§ ACTION ITEM
From the first line of the data below through the line holding "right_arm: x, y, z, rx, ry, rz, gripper", write out each line exactly as it stands.
▽
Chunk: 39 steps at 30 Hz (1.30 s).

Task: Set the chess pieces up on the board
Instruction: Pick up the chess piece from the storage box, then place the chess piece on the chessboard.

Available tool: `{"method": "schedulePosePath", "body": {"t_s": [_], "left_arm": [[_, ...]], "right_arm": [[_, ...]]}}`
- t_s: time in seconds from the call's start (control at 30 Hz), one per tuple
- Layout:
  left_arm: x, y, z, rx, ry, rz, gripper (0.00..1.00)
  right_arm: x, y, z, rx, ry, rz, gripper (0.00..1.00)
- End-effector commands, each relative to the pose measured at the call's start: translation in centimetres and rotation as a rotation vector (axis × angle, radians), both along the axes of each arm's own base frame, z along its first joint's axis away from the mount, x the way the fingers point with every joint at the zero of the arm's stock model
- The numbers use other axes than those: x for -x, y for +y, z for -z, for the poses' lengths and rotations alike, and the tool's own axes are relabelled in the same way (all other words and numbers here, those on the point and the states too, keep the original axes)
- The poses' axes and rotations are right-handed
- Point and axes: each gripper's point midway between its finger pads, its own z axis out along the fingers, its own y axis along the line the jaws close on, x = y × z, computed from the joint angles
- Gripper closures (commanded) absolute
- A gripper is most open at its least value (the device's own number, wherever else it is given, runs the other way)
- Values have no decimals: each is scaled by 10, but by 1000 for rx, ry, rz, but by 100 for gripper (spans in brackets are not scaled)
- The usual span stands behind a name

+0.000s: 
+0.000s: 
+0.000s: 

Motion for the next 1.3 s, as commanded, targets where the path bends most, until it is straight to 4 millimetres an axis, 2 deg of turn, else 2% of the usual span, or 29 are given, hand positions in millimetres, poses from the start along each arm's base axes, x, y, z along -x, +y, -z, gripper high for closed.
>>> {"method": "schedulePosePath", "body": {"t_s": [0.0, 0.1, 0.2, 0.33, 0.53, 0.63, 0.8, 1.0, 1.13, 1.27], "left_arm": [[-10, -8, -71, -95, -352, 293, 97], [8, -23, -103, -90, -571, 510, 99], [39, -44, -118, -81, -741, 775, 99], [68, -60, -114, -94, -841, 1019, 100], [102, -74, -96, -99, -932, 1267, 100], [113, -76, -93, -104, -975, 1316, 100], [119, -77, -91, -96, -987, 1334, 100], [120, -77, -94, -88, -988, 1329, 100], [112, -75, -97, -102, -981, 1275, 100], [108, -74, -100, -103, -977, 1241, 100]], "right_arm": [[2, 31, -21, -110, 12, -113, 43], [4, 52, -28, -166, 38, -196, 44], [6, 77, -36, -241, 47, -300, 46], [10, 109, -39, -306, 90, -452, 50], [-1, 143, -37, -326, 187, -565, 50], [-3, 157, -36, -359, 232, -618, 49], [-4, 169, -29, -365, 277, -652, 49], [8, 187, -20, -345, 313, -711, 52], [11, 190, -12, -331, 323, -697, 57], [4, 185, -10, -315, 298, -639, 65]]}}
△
§ RESULT FOR THIS TASK
Chunk: 39 steps at 30 Hz (1.30 s).

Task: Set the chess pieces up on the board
Instruction: Pick up the chess piece from the storage box, then place the chess piece on the chessboard.

Available tool: `{"method": "schedulePosePath", "body": {"t_s": [_], "left_arm": [[_, ...]], "right_arm": [[_, ...]]}}`
- t_s: time in seconds from the call's start (control at 30 Hz), one per tuple
- Layout:
  left_arm: x, y, z, rx, ry, rz, gripper (0.00..1.00)
  right_arm: x, y, z, rx, ry, rz, gripper (0.00..1.00)

That finishes the output for this exercise.